DATA PROVIDED:
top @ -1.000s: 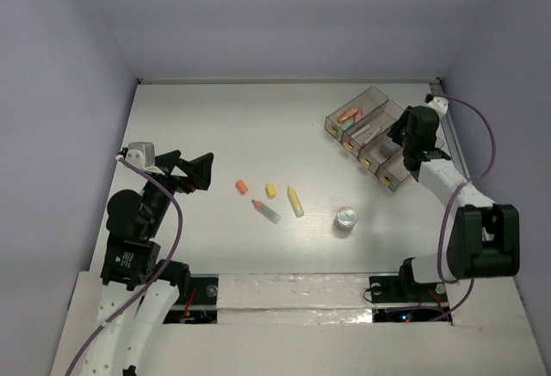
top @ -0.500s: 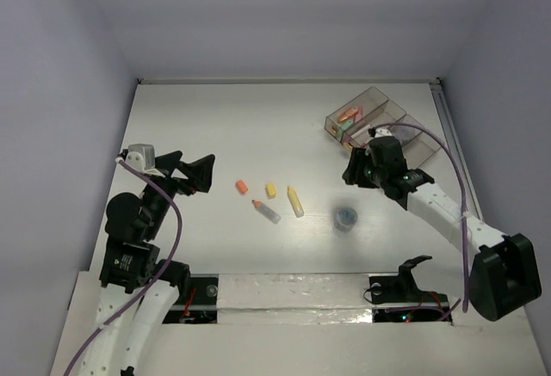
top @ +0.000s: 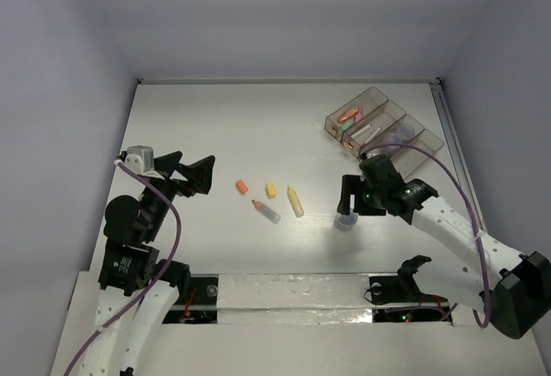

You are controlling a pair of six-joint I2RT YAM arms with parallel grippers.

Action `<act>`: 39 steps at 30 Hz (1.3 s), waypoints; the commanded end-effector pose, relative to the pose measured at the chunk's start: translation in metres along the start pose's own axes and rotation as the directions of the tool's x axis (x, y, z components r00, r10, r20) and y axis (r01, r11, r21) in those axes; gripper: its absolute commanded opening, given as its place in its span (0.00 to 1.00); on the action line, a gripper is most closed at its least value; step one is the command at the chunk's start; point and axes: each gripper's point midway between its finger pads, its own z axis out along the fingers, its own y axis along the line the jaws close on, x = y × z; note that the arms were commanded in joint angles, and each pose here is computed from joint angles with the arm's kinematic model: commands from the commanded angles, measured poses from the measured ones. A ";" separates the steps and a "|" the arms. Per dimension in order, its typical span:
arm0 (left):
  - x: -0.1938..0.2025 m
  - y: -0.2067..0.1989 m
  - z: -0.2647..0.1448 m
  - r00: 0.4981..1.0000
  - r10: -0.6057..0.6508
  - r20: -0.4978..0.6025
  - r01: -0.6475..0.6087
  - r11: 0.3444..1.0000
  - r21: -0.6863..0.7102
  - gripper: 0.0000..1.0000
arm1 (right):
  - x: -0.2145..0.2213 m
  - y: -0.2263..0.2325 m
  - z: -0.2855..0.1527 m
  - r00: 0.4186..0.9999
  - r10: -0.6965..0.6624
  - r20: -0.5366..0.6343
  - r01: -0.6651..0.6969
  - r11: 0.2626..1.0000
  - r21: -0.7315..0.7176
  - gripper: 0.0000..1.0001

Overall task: Sort the stationery into containers
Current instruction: Pick up the stationery from the center of the board.

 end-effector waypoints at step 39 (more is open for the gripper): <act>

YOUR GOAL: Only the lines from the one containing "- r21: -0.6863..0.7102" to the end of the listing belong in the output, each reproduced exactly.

RESPONSE AREA:
  - r21: -0.6863..0.7102
  - gripper: 0.0000..1.0000
arm1 (right):
  - x: -0.2145..0.2213 m
  - y: -0.2263..0.2325 m
  - z: -0.2855..0.1527 m
  - r00: 0.4186..0.9999
  - r10: -0.6965..0.6624
  - r20: -0.5366..0.6343
  - r01: -0.6651..0.6969
  - r11: 0.2626..1.0000
  - r21: -0.7315..0.7176
  - gripper: 0.0000..1.0001

Overall task: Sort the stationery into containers
Current instruction: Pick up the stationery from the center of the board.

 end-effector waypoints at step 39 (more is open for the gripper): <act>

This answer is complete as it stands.